Bullseye,
I've only seen pictures of the the newer two-piece barrels, so this is mostly guesswork:
The traditional S&W revolver fabrication consisted of drop forging the barrel blank, roll engraving, straddle milling the rib, milling the underlug, drilling the locking bolt holes, turning the shank and threads, drilling and reaming the bore, broaching the rifling, and lapping the bore, fitting, polishing, and bluing, with lots of gaging and inspections in between operations. LOTS of machine steps needing specialized tooling and fixtures. Time, and labor intensive to fabricate, requiring skilled labor to fit and install the fixtures, tool up the machines, and assemble completed revolvers. This was true up to about a generation ago when cnc machines completely replaced the old skilled labor-intensive parts making and fitting.
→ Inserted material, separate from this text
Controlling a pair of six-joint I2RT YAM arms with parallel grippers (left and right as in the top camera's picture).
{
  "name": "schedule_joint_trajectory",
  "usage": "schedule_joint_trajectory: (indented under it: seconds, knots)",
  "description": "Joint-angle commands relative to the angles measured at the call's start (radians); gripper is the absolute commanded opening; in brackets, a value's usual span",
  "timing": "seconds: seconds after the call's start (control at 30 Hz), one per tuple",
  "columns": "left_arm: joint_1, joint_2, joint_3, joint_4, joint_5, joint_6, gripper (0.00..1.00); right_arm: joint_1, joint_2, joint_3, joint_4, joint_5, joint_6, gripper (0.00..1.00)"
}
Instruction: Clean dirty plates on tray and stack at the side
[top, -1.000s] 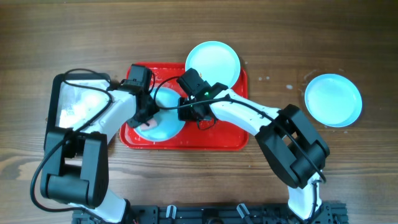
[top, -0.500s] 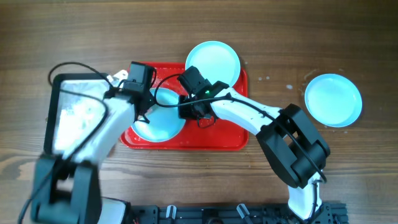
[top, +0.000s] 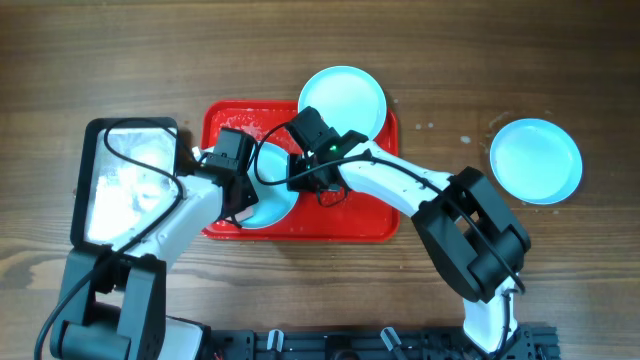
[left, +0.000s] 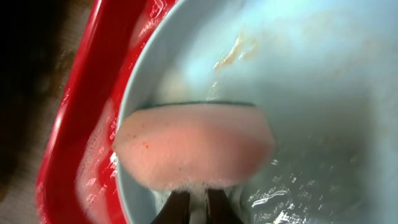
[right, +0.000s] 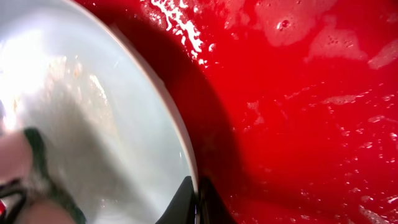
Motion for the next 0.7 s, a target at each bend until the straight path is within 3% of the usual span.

A cnc screw machine, for example can be programmed to do everything imaginable to a piece of raw bar stock, and all the operator has to do is load and unload the bar stock, check cutting fluid and lubricant levels, and press the right buttons to start/stop machining operations.
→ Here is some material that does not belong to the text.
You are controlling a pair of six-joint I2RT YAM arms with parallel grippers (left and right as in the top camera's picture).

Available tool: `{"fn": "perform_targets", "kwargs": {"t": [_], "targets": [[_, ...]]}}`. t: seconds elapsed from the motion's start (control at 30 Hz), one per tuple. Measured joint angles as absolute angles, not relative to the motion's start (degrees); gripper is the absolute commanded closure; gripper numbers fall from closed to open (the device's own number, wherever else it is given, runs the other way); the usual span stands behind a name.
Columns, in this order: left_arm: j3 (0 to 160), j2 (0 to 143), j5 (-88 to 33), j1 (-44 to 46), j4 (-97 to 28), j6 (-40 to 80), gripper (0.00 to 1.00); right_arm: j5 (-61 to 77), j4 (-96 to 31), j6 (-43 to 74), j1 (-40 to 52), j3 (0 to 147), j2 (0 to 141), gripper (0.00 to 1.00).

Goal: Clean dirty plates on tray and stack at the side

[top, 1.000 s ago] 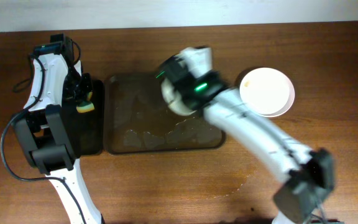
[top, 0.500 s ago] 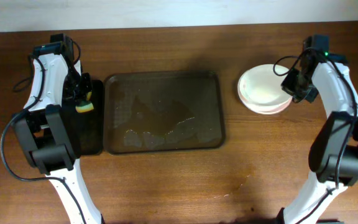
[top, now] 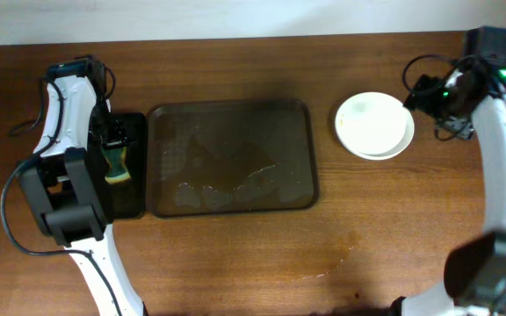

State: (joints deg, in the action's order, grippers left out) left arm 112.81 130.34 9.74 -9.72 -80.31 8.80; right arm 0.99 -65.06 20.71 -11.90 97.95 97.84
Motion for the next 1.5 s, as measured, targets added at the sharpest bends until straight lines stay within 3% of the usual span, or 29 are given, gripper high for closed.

The newer two-piece barrels are basically shrouds fitting over an actual inner barrel. The inner barrel itself looks like a simple screw machine fabrication, turned, ground, and threaded from rifled bar stock. The shroud or outter barrel can be investment or MIM cast since it takes no real firing stresses except at the barrel shank end where it bears against the receiver and the muzzle end where it presses against the inner barrel. Minimal machine work to the shroud. If this is true, then the outer "barrel" is relatively cheaply made and eliminates all the previously expensive machine operations of forging, grinding, milling, broaching, drilling, etc, etc. Most all of the cosmetic and functional surfaces are cast to minimize machining steps.
In a previous life, I studied manufacturing and machining operations for the aerospace industry. Much of it is still there when I have to think about it.